The cliff-edge villa format is not common in Italian hospitality. Properties with this kind of exposure to the sea tend to become destination dining propositions almost by default, because the view creates an experience that no indoor restaurant can replicate regardless of its technical achievements. The dining position at Caesar Augustus, looking out over the Tyrrhenian with the Faraglioni rocks in the far distance on a clear day, produces a quality of attention in guests that seasoned hospitality operators recognise as an asset worth protecting. The family-run structure helps preserve that character. Large hotel groups tend to standardise service rhythms and menu formats in ways that can flatten the specificity of a place. A family operation has more latitude to respond to the season, the morning's fish market, and the particular quality of oil from a trusted local producer.

Italy has a number of properties that perform this role with real distinction, from Quattro Passi in Marina del Cantone along the same coastline to Piazza Duomo in Alba in Piedmont, where the connection between setting, producer relationships, and cuisine creates something more integrated than a tasting menu alone can achieve. Caesar Augustus operates in that spirit, without the Michelin architecture.

Planning a Visit

Access to Anacapri follows the island's own logic. From Naples Capodichino International Airport, the standard route is a taxi to the port of Naples followed by a hydrofoil to Capri, a journey covering roughly 37 kilometres from airport to island. From Napoli Centrale train station, the port is approximately 30 kilometres.
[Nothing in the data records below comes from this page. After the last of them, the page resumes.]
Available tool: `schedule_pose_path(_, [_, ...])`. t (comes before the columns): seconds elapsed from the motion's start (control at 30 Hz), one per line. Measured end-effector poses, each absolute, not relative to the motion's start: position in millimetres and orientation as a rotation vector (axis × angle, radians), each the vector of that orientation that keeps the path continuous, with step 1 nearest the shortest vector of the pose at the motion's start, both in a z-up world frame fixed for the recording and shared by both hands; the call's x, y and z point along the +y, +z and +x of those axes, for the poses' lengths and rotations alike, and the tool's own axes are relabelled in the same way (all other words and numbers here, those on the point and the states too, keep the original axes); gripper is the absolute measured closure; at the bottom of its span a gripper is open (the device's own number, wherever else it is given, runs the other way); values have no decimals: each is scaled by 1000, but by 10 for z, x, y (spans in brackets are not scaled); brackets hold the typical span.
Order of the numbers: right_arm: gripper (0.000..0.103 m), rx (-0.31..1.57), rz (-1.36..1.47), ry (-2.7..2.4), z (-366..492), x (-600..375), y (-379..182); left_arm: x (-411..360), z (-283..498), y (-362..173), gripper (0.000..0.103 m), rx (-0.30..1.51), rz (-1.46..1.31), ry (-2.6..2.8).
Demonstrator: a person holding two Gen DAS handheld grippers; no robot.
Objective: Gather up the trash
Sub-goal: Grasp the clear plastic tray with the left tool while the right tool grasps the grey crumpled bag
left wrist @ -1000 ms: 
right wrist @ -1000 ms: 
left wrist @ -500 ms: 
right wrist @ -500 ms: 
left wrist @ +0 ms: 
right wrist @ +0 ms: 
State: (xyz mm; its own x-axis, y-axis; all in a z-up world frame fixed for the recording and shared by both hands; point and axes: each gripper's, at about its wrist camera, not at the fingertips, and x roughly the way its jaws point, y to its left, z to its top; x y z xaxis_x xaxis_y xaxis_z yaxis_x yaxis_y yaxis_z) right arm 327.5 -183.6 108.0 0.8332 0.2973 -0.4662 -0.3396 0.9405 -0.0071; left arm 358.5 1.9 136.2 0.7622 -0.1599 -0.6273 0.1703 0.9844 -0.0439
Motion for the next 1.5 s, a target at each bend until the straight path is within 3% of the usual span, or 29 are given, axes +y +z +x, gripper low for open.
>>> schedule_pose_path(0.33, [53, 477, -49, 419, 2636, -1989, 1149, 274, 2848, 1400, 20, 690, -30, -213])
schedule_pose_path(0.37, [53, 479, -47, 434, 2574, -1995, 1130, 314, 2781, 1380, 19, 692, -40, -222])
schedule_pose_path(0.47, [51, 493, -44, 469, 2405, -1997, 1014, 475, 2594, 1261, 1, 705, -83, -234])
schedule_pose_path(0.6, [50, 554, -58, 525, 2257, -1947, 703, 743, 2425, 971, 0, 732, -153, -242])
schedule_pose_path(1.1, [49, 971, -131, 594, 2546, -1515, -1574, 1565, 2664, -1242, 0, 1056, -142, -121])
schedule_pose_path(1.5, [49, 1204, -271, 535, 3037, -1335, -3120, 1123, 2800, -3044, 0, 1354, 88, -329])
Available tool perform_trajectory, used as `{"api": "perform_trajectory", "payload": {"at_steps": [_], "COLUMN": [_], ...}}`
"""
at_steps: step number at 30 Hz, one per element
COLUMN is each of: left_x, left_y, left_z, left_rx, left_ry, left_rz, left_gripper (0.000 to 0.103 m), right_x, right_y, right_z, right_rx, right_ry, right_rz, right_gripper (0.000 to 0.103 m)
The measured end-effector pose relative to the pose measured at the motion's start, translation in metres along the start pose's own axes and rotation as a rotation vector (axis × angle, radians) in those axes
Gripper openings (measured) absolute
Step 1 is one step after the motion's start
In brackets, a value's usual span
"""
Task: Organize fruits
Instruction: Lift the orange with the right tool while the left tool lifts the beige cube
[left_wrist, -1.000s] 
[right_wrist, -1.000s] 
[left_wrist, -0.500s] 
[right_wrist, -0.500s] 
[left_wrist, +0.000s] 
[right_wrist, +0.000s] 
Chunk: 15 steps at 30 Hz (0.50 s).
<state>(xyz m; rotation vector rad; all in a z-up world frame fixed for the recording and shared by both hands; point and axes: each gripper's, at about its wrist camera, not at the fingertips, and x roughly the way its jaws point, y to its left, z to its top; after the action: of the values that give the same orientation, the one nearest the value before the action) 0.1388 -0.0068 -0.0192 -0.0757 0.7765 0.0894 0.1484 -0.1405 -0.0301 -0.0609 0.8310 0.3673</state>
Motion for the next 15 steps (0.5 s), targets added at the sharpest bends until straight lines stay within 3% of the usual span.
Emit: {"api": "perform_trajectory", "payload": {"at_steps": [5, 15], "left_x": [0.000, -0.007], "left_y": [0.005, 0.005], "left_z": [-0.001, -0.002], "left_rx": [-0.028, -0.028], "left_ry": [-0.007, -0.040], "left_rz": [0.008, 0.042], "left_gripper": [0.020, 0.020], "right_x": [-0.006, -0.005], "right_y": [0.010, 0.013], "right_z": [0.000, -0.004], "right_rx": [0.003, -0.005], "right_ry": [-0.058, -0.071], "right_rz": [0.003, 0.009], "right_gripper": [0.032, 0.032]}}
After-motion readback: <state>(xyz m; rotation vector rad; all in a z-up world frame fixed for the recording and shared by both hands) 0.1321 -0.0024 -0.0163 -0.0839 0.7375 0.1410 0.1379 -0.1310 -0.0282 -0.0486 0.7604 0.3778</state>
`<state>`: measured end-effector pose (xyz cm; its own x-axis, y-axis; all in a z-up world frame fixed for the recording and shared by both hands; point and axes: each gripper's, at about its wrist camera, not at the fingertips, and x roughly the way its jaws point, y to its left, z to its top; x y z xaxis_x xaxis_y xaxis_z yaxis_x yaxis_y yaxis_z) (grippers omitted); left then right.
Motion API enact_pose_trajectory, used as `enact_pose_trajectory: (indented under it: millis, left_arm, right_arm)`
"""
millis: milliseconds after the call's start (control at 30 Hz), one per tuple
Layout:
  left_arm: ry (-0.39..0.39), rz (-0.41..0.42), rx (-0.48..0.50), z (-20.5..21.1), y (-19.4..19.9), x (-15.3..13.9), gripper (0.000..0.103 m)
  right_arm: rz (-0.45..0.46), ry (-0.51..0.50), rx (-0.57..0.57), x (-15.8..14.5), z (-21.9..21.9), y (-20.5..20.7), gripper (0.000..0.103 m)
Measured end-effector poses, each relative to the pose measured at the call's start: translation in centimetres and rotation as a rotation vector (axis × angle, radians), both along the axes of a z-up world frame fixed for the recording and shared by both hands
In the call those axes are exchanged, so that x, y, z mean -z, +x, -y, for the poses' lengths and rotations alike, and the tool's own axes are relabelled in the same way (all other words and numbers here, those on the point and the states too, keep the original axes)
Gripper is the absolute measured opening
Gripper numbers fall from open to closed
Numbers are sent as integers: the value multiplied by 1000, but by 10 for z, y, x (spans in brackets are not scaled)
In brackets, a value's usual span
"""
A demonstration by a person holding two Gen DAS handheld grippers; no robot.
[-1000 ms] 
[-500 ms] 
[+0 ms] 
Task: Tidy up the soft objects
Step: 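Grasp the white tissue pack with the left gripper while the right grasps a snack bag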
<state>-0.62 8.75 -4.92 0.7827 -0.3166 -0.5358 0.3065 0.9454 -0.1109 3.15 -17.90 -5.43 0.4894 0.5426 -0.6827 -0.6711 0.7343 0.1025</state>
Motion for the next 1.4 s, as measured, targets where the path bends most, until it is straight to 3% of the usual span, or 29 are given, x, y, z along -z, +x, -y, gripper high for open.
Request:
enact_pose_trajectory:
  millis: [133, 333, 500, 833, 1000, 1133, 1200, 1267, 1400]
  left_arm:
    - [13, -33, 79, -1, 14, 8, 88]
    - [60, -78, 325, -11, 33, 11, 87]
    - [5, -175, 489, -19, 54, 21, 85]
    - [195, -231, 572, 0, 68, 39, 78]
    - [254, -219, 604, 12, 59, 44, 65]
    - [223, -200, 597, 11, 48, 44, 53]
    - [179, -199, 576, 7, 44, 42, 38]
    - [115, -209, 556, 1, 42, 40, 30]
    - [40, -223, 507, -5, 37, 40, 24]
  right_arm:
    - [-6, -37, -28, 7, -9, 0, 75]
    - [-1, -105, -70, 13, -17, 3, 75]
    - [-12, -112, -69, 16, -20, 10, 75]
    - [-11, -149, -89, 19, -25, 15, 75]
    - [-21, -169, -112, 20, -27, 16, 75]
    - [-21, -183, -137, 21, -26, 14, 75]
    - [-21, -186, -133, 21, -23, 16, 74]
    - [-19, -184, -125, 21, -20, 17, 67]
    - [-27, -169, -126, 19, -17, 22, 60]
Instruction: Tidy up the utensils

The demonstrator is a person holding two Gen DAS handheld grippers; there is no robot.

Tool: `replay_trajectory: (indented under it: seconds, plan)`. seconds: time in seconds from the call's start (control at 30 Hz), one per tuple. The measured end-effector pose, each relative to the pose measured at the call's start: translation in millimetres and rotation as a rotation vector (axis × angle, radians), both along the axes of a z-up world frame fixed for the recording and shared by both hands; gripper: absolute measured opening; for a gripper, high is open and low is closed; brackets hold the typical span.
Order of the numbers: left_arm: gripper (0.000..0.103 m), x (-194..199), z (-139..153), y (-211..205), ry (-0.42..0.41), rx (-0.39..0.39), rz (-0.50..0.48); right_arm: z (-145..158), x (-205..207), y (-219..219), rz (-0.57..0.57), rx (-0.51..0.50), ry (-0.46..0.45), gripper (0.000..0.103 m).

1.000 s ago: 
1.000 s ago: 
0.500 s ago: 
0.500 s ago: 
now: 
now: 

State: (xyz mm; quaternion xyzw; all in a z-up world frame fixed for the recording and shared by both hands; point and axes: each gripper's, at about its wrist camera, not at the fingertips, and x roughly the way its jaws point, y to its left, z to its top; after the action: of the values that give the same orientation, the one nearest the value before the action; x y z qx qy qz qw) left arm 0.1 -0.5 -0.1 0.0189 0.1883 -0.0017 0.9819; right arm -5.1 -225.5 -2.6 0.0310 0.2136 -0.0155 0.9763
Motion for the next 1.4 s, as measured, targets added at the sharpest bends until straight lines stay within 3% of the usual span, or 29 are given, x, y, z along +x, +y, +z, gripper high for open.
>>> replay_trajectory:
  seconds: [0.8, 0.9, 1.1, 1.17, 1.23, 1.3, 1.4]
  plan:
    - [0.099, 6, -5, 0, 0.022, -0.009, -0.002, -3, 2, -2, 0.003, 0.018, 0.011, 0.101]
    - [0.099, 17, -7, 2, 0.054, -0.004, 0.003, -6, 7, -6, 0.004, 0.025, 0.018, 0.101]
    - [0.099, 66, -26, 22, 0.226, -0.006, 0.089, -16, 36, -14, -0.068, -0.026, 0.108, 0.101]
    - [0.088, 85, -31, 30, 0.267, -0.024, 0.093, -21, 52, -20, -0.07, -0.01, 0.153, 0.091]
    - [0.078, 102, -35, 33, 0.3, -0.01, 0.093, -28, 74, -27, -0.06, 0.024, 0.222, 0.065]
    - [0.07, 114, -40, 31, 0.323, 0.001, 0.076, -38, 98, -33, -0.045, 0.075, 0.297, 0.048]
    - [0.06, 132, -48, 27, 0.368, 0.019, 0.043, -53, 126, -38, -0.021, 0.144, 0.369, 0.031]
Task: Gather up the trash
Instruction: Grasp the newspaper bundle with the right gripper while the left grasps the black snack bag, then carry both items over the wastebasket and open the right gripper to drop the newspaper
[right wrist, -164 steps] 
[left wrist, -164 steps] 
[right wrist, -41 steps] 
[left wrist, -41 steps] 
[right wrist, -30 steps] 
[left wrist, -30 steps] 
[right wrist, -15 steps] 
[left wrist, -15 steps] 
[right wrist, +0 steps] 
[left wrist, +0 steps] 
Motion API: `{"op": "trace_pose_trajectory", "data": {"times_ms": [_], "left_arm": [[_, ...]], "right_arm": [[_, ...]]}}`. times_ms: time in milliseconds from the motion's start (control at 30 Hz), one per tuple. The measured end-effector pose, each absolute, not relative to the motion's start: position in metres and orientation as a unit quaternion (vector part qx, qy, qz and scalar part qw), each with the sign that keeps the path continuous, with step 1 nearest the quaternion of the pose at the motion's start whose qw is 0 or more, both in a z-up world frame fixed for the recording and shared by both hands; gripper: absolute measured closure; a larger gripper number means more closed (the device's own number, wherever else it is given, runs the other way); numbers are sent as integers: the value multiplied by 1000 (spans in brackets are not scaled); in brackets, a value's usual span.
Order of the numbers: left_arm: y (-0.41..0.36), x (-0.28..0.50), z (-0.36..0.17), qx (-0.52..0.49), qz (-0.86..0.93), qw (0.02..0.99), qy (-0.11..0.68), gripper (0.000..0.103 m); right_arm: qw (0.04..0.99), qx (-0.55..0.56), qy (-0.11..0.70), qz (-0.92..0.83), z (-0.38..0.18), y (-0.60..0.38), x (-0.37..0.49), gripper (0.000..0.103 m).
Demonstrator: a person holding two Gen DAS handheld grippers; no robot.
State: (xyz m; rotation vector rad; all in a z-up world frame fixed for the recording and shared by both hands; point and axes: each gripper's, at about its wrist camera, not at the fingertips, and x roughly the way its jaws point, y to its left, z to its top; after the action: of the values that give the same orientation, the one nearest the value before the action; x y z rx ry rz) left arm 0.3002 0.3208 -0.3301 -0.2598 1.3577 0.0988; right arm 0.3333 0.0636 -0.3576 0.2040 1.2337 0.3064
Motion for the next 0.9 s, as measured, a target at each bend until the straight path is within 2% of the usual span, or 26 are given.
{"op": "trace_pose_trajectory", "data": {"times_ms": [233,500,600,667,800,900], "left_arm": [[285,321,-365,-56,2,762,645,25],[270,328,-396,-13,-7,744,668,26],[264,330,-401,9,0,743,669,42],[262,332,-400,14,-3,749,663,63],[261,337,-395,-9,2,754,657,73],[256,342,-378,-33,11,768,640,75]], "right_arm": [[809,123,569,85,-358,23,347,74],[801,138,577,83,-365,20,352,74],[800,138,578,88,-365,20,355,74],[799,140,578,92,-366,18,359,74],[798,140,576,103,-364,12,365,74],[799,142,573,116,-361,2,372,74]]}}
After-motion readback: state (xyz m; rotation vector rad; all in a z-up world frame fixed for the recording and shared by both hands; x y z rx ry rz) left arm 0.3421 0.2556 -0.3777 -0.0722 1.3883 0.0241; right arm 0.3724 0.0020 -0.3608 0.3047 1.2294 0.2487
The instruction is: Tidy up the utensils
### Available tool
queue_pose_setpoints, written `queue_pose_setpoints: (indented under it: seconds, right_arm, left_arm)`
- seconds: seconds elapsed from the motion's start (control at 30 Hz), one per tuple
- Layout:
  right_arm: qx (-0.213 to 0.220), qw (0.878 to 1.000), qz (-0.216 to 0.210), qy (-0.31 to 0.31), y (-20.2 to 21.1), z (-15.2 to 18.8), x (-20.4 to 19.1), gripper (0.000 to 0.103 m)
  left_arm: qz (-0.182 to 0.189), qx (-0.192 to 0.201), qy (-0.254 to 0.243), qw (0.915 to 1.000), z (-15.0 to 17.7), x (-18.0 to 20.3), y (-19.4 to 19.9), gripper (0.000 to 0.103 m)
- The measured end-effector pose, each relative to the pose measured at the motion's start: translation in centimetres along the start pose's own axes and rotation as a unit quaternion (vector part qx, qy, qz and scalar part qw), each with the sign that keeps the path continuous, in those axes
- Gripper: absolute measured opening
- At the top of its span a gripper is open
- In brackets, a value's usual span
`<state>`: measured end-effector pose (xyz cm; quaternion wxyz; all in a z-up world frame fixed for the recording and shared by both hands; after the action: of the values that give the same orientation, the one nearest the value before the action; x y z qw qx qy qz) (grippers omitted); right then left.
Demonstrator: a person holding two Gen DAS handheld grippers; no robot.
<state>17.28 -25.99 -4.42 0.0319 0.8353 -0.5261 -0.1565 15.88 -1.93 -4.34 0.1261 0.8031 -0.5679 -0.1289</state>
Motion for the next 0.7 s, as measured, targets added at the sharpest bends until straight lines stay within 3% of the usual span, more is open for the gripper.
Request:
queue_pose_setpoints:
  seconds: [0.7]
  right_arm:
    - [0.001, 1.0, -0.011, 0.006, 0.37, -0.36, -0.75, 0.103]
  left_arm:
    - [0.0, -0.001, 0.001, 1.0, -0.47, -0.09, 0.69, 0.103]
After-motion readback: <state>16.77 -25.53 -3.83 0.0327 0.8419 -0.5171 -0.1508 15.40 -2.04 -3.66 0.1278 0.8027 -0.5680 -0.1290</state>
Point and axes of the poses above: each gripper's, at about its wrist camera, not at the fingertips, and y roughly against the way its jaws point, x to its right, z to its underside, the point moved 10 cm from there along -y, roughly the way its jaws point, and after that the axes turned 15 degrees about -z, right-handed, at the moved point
Once on the island, Caesar Augustus offers shuttle bus service and private transfer arrangements on request, which is worth organising in advance given that Anacapri's narrow roads make ad hoc transport unreliable during peak season. The GPS coordinates for the property are 40.5585, 14.2230, and the address is Via Giuseppe Orlandi 4, 80071 Anacapri. The property holds Italian CIN code IT063004A1M8XWA47I and CIR code 15063004ALB0020.

For the broader Anacapri context, EP Club's guides cover the full range of options: our full Anacapri restaurants guide, our full Anacapri hotels guide, our full Anacapri bars guide, our full Anacapri wineries guide, and our full Anacapri experiences guide. For those comparing Italian dining options at a regional level, Atelier Moessmer Norbert Niederkofler in Brunico, Enoteca Pinchiorri in Florence, and Enrico Bartolini in Milan represent the upper formal register across different Italian regions. At the international end of the spectrum, Le Bernardin in New York City and Atomix in New York City sit in a peer conversation about what serious cooking with a clear culinary identity looks like at the highest level.

Frequently Asked Questions

What should I order at Caesar Augustus?

The Italian Mediterranean register points toward dishes where the quality of the base ingredient carries most of the weight. On the Campanian coast, that means seafood preparations that allow a quality local olive oil to function as the primary flavour agent alongside the catch of the day, and vegetable-forward antipasti where the oil's bitterness and grassy character provide the contrast that acid or spice would supply in other cuisines. Given the family-run structure and the property's connection to the island, dishes that reference the local fishing tradition and the Campanian olive oil heritage are likely to reflect the kitchen's strengths more accurately than anything that requires imported luxury ingredients. Specific current menu items are not available in EP Club's verified data, so it is worth checking directly with the property before visiting. Chef Colin Henderson oversees the kitchen, and the Italian Mediterranean designation signals a focus on regional coherence rather than technical elaboration.